Hyper and multi spectral imaging present further development opportunity, in which use of multiple cameras or sensors allow data collection on several regions of the electromagnetic spectrum. Quest UAV has already launched multispectral operations but King feels laser radar, or “lidar,” needs further development for multispectral use.

Yet another issue needing development is spectral management and allocation. Operators need to be able to talk to the aircraft, whether it is autonomous or manned. “If you had 10,000 or 50,000 of these aircraft flying on the same band of free radio frequency, are they going to step on each other? Are we going to have enough room for it? Is it going to be protected spectrum?” Blanks asks. He cites that the 2012 World Radiocommunication Conference allocated spectrum for UAS use only, but he is uncertain about the parameters and adequacy.

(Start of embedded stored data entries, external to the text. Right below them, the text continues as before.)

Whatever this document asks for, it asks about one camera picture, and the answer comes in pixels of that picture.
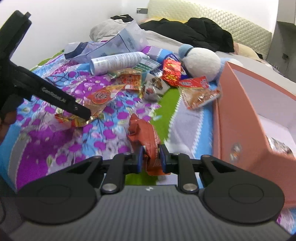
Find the person's left hand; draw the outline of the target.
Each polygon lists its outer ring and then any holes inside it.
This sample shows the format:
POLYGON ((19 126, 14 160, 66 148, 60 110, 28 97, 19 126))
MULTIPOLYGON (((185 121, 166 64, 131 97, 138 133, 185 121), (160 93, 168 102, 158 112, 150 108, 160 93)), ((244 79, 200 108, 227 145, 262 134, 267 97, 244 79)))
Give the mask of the person's left hand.
POLYGON ((6 137, 6 134, 12 124, 16 122, 17 112, 11 111, 7 113, 3 120, 1 120, 1 127, 0 127, 0 142, 2 143, 6 137))

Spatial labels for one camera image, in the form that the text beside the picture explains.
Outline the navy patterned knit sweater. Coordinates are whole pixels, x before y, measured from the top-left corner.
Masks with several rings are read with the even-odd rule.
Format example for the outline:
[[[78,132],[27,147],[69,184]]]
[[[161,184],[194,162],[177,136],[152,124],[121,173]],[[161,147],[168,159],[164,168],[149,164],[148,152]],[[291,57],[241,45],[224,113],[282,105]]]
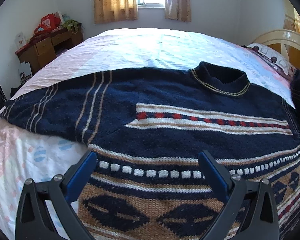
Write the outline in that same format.
[[[270,180],[281,239],[300,219],[296,111],[240,70],[101,71],[8,101],[0,117],[97,154],[78,212],[95,238],[202,236],[222,208],[199,168],[204,150],[232,174]]]

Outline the pastel printed bed sheet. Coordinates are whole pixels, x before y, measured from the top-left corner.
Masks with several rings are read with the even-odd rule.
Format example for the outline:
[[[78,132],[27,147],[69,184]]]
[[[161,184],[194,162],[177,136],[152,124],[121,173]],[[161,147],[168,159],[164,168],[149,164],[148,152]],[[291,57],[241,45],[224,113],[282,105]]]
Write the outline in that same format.
[[[151,28],[109,30],[87,39],[30,78],[17,96],[101,70],[188,70],[201,61],[242,70],[252,83],[292,103],[289,82],[249,50],[204,34]],[[24,181],[64,173],[85,150],[82,144],[35,135],[0,118],[0,229],[8,239],[14,239]]]

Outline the white paper bag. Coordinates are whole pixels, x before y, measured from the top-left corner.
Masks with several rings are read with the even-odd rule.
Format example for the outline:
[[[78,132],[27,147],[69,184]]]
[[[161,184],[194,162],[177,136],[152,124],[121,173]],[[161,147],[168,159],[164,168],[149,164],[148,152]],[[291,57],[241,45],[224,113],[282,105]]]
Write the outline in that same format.
[[[22,62],[18,67],[20,84],[23,85],[32,77],[32,70],[29,62]]]

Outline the patterned pillow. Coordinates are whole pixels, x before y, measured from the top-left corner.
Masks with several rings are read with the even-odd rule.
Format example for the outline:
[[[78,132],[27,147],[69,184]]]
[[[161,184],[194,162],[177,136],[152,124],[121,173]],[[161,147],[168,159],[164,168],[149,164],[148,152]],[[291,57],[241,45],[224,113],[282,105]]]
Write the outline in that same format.
[[[279,52],[259,43],[252,43],[247,46],[249,50],[261,57],[273,70],[279,73],[283,78],[292,81],[296,68],[290,64]]]

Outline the brown wooden desk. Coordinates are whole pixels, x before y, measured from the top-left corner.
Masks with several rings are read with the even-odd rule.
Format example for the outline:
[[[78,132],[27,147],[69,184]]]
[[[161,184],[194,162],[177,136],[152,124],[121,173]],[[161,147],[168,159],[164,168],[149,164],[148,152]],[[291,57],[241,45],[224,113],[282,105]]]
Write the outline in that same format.
[[[36,74],[47,64],[52,62],[62,51],[74,48],[83,42],[82,24],[71,30],[67,28],[59,29],[52,33],[45,33],[36,36],[25,46],[18,49],[15,54],[20,63],[28,62],[32,74]]]

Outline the cream wooden headboard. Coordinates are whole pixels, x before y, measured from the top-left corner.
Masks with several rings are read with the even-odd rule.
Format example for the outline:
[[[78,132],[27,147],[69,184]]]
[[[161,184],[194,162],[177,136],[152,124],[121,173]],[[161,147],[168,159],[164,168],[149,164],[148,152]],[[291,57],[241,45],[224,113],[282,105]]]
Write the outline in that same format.
[[[253,43],[264,44],[279,52],[295,68],[300,69],[300,34],[287,29],[277,29],[264,33]]]

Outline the red bag on desk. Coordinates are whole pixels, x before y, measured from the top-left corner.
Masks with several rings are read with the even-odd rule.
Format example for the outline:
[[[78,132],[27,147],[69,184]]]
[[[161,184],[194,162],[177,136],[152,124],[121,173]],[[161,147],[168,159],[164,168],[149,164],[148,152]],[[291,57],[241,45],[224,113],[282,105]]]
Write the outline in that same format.
[[[41,18],[41,22],[38,27],[34,30],[34,36],[50,33],[60,26],[61,18],[54,14],[47,14]]]

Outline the green cloth on desk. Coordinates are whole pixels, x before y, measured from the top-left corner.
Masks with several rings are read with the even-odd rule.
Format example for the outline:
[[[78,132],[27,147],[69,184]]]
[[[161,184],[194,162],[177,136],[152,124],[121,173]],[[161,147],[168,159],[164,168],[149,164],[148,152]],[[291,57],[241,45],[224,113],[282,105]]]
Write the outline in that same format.
[[[63,28],[66,28],[67,31],[72,32],[73,34],[78,33],[81,28],[81,22],[77,22],[76,20],[69,19],[62,24]]]

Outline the left tan curtain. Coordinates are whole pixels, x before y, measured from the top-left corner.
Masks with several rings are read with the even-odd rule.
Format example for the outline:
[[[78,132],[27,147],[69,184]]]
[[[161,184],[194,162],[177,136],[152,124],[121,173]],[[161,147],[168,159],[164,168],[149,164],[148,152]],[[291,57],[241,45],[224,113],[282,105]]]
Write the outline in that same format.
[[[137,0],[94,0],[94,23],[96,24],[137,19]]]

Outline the tan curtain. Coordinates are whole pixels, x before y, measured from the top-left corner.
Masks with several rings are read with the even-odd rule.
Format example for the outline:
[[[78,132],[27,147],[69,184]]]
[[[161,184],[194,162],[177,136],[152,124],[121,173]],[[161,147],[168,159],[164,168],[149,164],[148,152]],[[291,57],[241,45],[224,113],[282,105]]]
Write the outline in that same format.
[[[94,23],[96,24],[137,19],[137,0],[94,0]]]
[[[191,22],[191,0],[165,0],[165,18]]]

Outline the right tan curtain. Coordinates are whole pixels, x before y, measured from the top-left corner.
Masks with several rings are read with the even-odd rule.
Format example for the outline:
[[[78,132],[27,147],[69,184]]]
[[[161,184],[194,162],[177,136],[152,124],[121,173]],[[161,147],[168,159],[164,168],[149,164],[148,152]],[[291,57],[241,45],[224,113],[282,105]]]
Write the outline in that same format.
[[[191,0],[165,0],[165,18],[191,22]]]

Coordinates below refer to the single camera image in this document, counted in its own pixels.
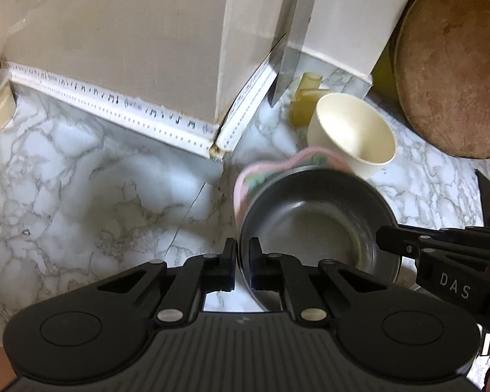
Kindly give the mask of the round wooden cutting board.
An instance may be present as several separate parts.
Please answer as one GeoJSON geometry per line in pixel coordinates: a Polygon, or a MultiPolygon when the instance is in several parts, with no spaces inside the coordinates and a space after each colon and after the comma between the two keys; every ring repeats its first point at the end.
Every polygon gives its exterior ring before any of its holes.
{"type": "Polygon", "coordinates": [[[490,158],[490,0],[409,0],[390,60],[419,136],[454,157],[490,158]]]}

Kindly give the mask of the yellow translucent plastic holder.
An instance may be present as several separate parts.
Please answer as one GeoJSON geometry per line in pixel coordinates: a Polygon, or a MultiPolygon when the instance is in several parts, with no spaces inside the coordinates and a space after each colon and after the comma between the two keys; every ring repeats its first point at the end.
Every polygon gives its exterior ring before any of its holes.
{"type": "Polygon", "coordinates": [[[323,76],[314,72],[305,72],[290,103],[289,117],[294,127],[310,124],[318,100],[330,94],[332,90],[320,87],[323,76]]]}

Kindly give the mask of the small stainless steel bowl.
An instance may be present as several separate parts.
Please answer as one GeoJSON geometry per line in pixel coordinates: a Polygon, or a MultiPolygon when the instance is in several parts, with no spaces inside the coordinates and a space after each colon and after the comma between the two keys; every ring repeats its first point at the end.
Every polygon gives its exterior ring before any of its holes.
{"type": "Polygon", "coordinates": [[[305,266],[333,259],[376,278],[397,280],[402,259],[379,249],[376,232],[397,225],[383,196],[354,174],[304,166],[274,175],[254,193],[240,221],[238,257],[250,278],[250,239],[265,254],[297,257],[305,266]]]}

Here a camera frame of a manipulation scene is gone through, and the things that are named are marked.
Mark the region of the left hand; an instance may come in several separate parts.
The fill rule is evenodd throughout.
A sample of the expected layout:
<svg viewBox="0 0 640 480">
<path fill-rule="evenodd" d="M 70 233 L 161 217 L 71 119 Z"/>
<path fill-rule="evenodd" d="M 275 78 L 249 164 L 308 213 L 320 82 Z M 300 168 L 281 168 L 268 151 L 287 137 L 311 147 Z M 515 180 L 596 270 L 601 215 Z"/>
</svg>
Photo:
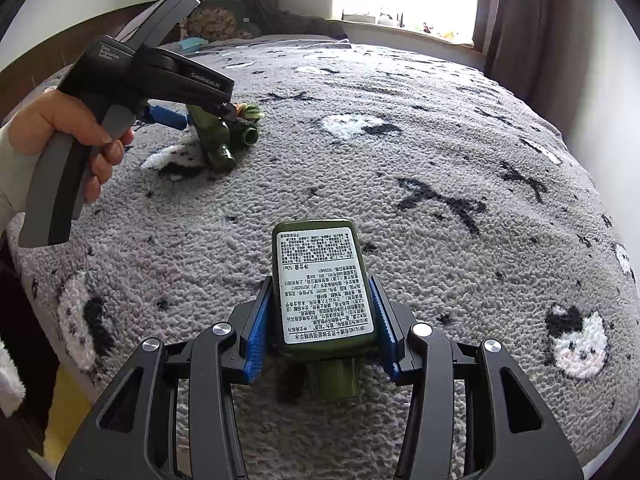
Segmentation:
<svg viewBox="0 0 640 480">
<path fill-rule="evenodd" d="M 23 107 L 8 128 L 12 148 L 24 155 L 40 154 L 56 132 L 68 133 L 82 145 L 98 149 L 90 157 L 91 177 L 84 187 L 85 201 L 96 202 L 113 168 L 124 159 L 134 132 L 129 128 L 120 138 L 112 139 L 83 102 L 55 89 Z"/>
</svg>

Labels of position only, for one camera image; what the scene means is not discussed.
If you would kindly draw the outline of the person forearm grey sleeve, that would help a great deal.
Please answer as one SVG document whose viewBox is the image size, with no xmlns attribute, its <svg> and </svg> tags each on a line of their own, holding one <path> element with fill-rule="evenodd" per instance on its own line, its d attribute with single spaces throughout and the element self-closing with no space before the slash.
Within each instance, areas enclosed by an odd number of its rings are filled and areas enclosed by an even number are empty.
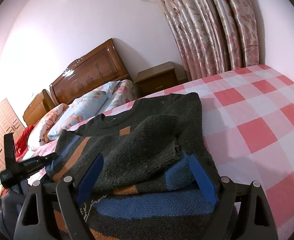
<svg viewBox="0 0 294 240">
<path fill-rule="evenodd" d="M 0 191 L 0 232 L 7 239 L 14 239 L 16 222 L 28 192 L 28 182 L 21 182 L 23 194 L 18 189 L 10 190 L 1 186 Z"/>
</svg>

“If you lose link with the aircraft, it’s going to do some hopefully autonomous maneuver, it’ll come back home, land automatically or whatnot; but first of all you need to guarantee it’s always going to do that. … That has not matured to the point of saying it’s safe enough for unrestricted access to the National Airspace [System],” says Blanks.

The UAS Crystal Ball

Cities will be the last place we see UAVs, because of regulatory constraints, Guthrie says. He doesn’t expect to see UAVs in populated areas for several years. Class G airspace, from the ground to 1,200 feet, will be the first airspace to see legal commercial UAVs, according to Brooks. Hayden thinks it will be a subset of Class G, under 400 feet specifically, with certification established via a simple airworthiness check. Woolsey thinks the U.S. commercial market will open before sense and avoid arrives, with line-of-site observers and a two-person-per-UAV requirement as the way around risk of collision.

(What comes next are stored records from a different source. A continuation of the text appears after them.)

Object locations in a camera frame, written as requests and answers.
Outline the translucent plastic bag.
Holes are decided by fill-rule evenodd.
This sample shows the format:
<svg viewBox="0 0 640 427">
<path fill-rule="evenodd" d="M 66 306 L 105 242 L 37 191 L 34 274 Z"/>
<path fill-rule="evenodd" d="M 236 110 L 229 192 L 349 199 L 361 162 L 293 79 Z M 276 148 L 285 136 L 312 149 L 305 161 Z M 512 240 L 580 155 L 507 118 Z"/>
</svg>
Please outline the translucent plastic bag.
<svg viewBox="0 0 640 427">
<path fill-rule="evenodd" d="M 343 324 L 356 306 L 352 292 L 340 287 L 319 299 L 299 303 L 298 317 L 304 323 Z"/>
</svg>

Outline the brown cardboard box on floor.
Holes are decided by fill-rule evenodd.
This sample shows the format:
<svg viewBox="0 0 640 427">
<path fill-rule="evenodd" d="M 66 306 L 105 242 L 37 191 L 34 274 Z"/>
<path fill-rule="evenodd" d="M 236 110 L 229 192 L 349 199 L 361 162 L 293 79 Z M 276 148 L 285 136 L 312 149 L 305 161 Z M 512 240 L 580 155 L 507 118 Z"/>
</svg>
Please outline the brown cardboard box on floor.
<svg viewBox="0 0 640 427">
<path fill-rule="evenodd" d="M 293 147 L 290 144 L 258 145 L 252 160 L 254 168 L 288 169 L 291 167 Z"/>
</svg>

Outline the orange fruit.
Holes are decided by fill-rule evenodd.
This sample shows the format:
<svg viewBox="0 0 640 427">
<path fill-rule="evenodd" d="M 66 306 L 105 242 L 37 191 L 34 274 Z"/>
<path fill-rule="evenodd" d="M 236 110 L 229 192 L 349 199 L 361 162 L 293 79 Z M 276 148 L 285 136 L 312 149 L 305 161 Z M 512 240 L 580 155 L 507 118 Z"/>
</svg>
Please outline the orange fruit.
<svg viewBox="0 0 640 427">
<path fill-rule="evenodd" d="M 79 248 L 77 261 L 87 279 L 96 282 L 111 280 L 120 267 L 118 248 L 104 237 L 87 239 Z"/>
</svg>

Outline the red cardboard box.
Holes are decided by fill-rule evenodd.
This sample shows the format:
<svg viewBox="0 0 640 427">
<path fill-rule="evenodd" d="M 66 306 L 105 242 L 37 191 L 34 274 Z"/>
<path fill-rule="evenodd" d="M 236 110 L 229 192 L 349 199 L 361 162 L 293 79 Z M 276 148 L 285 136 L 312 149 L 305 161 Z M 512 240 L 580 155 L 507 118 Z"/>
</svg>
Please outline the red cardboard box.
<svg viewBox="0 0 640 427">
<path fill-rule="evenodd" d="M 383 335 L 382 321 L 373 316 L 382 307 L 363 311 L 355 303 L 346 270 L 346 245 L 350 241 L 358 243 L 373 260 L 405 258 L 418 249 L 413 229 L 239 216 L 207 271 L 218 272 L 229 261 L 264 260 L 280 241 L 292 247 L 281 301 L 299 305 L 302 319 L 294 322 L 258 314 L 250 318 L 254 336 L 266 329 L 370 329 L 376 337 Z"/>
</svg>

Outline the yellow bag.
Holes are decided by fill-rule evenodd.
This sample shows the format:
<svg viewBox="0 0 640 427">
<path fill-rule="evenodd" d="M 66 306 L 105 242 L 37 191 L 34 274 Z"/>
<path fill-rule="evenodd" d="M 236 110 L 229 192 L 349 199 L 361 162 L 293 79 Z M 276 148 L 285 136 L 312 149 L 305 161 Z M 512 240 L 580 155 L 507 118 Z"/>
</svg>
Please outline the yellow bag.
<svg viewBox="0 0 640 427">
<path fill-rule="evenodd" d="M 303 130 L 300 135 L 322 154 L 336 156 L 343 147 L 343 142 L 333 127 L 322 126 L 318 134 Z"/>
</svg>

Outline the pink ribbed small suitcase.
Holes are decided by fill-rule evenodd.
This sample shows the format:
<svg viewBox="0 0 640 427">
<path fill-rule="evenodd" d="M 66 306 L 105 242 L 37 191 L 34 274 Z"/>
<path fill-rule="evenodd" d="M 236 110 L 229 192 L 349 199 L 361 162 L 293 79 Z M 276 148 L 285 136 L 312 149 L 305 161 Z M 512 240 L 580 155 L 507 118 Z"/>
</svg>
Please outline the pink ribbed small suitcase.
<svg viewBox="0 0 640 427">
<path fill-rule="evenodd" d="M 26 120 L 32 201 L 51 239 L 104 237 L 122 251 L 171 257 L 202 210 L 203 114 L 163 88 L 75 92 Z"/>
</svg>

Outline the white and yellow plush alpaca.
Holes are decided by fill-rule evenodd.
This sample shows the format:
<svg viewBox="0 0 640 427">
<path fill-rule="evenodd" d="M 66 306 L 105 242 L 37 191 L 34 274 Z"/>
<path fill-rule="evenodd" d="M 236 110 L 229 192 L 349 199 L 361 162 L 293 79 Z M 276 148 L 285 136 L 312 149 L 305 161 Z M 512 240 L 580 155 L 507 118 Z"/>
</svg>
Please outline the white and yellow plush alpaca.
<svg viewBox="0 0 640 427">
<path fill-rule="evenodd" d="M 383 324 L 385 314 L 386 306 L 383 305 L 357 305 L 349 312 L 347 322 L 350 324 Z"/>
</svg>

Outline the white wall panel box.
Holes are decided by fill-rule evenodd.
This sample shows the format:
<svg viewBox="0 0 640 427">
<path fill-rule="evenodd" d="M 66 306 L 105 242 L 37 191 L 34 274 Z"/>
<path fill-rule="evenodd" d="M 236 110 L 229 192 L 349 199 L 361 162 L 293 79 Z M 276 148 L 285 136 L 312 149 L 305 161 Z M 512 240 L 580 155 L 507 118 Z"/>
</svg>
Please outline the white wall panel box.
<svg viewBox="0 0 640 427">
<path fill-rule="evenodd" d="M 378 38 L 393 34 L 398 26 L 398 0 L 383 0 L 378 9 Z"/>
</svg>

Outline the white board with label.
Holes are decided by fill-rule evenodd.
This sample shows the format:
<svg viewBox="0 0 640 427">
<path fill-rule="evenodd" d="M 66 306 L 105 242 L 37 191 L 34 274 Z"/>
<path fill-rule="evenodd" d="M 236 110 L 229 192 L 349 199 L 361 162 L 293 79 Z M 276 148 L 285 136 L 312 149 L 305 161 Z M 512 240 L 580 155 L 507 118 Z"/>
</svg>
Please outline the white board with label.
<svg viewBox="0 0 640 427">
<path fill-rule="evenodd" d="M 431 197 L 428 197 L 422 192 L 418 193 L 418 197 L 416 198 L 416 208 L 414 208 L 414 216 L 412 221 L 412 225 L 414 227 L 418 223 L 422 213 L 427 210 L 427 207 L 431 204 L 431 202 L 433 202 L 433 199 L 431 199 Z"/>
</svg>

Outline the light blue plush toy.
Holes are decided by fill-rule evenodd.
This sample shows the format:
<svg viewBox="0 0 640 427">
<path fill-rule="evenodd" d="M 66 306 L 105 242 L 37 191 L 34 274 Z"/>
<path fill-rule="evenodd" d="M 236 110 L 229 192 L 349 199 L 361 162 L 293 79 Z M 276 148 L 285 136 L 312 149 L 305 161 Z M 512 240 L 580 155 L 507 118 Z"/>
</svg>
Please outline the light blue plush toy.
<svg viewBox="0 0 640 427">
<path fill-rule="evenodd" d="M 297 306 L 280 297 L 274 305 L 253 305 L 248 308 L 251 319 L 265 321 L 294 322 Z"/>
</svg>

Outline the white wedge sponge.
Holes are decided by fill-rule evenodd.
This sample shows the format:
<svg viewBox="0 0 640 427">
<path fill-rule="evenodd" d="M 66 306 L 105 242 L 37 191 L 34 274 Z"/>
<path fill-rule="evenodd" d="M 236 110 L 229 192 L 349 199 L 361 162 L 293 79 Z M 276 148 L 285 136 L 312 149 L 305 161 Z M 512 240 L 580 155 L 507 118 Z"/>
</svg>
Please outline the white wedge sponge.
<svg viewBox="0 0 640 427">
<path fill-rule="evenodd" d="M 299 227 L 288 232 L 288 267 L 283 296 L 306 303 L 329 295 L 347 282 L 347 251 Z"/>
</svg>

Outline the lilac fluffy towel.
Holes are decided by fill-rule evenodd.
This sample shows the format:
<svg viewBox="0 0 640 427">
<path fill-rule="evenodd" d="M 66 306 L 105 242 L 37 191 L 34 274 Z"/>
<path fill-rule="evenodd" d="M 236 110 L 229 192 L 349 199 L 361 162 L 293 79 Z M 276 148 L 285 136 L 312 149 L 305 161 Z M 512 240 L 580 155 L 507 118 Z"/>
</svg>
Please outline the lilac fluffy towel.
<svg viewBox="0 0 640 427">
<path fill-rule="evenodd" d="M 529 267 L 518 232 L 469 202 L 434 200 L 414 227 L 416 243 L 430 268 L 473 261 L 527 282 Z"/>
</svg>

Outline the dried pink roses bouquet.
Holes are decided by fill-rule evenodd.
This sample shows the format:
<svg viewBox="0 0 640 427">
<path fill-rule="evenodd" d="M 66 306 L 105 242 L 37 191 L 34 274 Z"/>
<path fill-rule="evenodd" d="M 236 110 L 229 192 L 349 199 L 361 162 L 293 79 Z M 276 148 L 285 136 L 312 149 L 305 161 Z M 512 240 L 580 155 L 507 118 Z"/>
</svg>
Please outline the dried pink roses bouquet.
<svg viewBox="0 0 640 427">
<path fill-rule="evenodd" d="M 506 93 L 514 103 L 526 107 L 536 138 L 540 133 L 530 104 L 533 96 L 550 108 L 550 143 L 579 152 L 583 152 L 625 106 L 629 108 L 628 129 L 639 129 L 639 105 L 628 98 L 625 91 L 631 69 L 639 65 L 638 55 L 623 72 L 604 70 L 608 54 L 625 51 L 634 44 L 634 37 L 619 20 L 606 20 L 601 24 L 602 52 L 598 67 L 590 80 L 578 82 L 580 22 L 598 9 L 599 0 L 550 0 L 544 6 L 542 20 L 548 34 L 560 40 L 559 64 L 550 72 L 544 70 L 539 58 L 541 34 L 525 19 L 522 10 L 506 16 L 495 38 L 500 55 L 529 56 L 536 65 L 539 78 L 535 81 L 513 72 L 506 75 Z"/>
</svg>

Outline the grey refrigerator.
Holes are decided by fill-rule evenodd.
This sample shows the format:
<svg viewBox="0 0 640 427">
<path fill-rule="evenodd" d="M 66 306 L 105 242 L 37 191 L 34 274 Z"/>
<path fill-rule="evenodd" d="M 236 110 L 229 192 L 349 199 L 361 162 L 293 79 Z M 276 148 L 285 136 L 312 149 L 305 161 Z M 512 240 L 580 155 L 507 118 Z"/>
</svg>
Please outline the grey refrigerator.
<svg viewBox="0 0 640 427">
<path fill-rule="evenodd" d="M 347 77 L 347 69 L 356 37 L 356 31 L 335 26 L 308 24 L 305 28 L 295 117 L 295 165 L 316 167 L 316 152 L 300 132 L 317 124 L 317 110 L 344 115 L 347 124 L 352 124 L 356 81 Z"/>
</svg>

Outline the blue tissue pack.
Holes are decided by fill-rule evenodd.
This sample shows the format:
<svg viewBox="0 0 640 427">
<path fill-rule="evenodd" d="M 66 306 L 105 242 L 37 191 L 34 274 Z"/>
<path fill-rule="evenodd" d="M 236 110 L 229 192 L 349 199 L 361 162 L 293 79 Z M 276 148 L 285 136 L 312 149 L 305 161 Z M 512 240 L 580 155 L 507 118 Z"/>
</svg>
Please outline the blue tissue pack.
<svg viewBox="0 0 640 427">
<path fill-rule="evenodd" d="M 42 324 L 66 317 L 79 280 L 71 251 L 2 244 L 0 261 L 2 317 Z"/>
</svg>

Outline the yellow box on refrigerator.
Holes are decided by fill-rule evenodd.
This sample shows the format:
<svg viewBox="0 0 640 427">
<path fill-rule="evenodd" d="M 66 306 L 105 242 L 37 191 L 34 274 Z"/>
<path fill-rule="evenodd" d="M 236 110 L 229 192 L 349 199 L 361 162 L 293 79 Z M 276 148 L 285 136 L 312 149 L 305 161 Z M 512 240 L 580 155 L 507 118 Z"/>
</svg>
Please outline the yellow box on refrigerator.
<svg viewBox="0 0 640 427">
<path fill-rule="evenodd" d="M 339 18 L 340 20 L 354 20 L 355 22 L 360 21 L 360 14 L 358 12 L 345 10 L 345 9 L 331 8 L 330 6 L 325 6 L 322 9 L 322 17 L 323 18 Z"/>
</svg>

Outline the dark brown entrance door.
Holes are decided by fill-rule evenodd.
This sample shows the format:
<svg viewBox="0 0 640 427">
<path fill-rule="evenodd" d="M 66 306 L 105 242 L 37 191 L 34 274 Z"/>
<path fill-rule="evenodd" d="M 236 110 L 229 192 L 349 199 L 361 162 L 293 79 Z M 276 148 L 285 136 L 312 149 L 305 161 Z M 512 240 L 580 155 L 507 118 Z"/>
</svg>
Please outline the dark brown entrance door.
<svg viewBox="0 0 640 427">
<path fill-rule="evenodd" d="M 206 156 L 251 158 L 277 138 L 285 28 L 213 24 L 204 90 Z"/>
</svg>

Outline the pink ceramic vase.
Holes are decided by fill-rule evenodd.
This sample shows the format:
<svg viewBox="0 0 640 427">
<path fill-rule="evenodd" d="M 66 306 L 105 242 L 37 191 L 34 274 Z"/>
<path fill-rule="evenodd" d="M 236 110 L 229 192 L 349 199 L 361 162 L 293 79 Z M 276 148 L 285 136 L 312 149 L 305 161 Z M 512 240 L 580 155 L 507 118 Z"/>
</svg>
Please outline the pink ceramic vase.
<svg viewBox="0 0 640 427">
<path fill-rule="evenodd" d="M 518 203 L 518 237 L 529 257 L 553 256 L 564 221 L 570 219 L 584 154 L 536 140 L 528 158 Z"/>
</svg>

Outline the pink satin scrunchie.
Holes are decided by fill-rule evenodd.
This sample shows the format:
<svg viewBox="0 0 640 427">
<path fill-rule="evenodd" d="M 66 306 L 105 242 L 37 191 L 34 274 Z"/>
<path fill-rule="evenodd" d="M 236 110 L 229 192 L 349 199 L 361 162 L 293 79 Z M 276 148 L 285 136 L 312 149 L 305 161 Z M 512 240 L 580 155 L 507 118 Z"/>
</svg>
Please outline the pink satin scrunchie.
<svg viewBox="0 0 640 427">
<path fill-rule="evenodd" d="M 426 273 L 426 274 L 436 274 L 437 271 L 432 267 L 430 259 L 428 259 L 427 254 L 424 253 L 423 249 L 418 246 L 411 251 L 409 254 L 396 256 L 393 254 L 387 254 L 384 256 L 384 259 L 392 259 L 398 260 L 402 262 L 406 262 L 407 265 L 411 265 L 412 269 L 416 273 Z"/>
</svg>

Regardless of the particulars, most experts agree that initial applications will be in agriculture. The rural, unpopulated environment and the fact that it’s a huge driver of the GDP support that supposition. Other uses, such as fire monitoring, search and rescue, and post-disaster assessment might follow, says Woolsey, for the same reasons.

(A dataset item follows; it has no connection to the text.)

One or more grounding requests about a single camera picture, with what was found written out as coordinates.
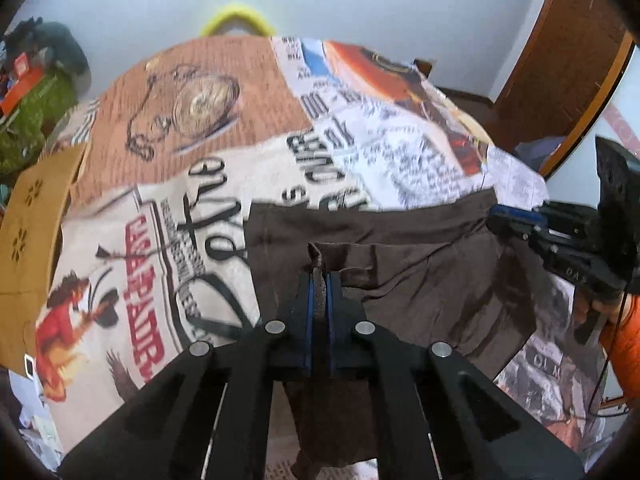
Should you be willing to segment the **orange sleeve forearm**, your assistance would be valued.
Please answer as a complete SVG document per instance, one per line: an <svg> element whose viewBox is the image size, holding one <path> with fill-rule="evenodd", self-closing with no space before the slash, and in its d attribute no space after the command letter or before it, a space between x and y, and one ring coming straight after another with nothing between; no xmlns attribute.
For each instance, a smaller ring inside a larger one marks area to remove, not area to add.
<svg viewBox="0 0 640 480"><path fill-rule="evenodd" d="M639 400L639 297L631 295L617 322L617 309L610 315L600 335L600 343L608 350L615 376L628 401Z"/></svg>

The next wave of integrated air space will be 63,000 feet and up Instrument Flight Rules (IFR), Hayden guesses. “There’s nothing up there that they can really bother, at that altitude,” he says. John VanBrabant of Northrop Grumman notes UAVs can already do that and that it would be safe, but it’s the “spiraling up and down” that’s the problem.

“The real tough integration is going to be in the middle,” says Hayden. “Everything 500 feet all the way up through the flight levels. That’s going to be the tougher area. … Personally, again though, I believe that the technology will be developed to allow them to integrate, not by 2015, but potentially within the next few years.”

Chelsea Bryan is the junior editor for Avionics Magazine.